While this order sets clear standards and expectations for driver safety, it's not clear whether this is in response to a specific event or trend. Is this a preemptive step to reduce hazards posed by younger government employees who have been conditioned to text and chat behind the wheel? Have managers and executives trying to make productive use of down time been responsible for an uptick in traffic accidents? One thing is certain, our constant connectivity has the potential to raise security concerns.
Consider the influx of younger Americans, or millennials, who are entering the federal workforce, looking to integrate their technical ability and know-how into their new environment and responsibilities. While well-intentioned, this approach is not always welcomed into workplace culture. Many high security environments have established rigorous policies governing the use of cell phones, software applications, portable storage media and wireless devices to curb the inadvertent or intentional misuse of sensitive data.

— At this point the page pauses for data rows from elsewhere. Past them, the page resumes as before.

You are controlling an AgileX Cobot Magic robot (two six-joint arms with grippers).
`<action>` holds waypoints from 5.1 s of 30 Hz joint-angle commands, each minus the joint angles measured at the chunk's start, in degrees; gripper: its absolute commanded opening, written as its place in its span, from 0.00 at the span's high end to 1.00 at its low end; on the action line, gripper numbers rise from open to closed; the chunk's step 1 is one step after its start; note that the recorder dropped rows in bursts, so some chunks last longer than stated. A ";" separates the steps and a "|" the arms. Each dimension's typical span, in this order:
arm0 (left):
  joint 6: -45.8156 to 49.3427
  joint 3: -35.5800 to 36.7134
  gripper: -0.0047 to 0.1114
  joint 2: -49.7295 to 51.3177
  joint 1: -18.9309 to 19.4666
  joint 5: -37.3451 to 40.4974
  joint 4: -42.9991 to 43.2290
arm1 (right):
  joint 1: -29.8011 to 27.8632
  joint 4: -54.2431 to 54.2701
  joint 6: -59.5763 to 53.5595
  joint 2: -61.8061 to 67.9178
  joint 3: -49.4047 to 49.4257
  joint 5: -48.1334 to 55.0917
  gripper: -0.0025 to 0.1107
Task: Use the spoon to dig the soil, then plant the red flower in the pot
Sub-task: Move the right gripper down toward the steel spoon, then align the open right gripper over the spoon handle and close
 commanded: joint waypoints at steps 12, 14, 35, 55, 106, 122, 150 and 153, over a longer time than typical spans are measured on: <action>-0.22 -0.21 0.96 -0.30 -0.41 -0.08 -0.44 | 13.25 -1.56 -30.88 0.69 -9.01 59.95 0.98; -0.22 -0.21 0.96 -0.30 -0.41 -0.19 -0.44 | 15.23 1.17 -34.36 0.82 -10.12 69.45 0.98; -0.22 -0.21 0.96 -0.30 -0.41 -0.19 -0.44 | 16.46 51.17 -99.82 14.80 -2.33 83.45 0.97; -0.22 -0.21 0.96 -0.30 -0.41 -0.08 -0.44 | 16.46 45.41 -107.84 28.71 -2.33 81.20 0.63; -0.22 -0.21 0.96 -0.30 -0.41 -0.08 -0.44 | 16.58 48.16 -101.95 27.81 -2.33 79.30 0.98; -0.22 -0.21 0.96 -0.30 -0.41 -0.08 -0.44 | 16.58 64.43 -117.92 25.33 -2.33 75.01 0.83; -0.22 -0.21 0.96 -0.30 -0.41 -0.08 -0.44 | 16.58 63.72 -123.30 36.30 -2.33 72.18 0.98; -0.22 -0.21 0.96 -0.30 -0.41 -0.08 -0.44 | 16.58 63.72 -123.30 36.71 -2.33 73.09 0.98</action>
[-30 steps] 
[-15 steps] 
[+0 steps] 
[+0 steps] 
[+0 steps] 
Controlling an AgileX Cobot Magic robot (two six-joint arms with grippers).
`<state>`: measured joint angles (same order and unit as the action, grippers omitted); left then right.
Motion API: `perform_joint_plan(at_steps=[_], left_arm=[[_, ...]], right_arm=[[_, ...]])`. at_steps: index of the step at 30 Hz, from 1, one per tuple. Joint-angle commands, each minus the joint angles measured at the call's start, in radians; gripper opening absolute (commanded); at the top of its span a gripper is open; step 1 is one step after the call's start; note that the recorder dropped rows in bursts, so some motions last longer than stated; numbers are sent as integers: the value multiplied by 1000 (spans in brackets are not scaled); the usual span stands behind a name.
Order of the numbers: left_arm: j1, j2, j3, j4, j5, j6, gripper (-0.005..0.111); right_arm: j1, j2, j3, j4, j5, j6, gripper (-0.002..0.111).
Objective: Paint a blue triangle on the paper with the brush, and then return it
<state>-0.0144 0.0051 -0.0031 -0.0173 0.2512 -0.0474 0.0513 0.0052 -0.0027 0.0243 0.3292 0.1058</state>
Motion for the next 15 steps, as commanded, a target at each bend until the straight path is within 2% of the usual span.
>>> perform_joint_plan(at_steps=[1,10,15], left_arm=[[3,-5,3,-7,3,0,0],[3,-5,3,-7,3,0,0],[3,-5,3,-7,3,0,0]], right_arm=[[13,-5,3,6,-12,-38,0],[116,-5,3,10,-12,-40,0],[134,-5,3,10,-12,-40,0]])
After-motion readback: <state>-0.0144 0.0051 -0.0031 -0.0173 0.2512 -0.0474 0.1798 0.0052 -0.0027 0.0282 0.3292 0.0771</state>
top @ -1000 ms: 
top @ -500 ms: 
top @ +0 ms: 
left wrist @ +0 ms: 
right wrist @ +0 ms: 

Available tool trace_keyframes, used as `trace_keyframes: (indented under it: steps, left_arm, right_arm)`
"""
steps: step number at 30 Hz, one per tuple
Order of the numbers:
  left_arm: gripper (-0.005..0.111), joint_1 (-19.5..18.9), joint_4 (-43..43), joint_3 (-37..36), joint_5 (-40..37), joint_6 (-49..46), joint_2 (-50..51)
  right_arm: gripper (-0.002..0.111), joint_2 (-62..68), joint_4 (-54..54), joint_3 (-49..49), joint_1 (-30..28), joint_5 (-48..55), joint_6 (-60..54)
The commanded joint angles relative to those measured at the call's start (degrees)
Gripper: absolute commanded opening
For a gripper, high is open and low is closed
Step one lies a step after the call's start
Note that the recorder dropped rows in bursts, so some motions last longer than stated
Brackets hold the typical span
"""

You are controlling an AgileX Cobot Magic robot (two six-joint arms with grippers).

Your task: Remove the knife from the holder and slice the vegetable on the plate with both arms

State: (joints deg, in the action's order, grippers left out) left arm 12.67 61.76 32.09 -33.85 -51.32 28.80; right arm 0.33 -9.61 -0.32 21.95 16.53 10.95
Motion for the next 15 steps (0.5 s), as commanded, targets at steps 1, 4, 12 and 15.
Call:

This prohibitive environment does not always resonate with a generation that is known to be an always-connected, early adopter of technology.
Some may term this multi-tasking, but don't be fooled, no matter what it is called, this is a dysfunctional pattern of behavior that will not lead to a productive work effort.
Social networks are a good example. For most businesses and agencies, social nets are a way to stay connected, informed, and to communicate with like-minded colleagues. From a security perspective, they also present a significant challenge for agencies whose personnel are consistently and aggressively targeted by hostile entities. In the high-security environment, any application that broadens the attack surface will be exploited by adversaries to target staff and military personnel. It's a risk that is too great for some agencies, leading to an outright ban in order to prevent abuse. These types of policies will not be understood by employees who have not been fully indoctrinated into the high security mindset that is required in the classified workplace.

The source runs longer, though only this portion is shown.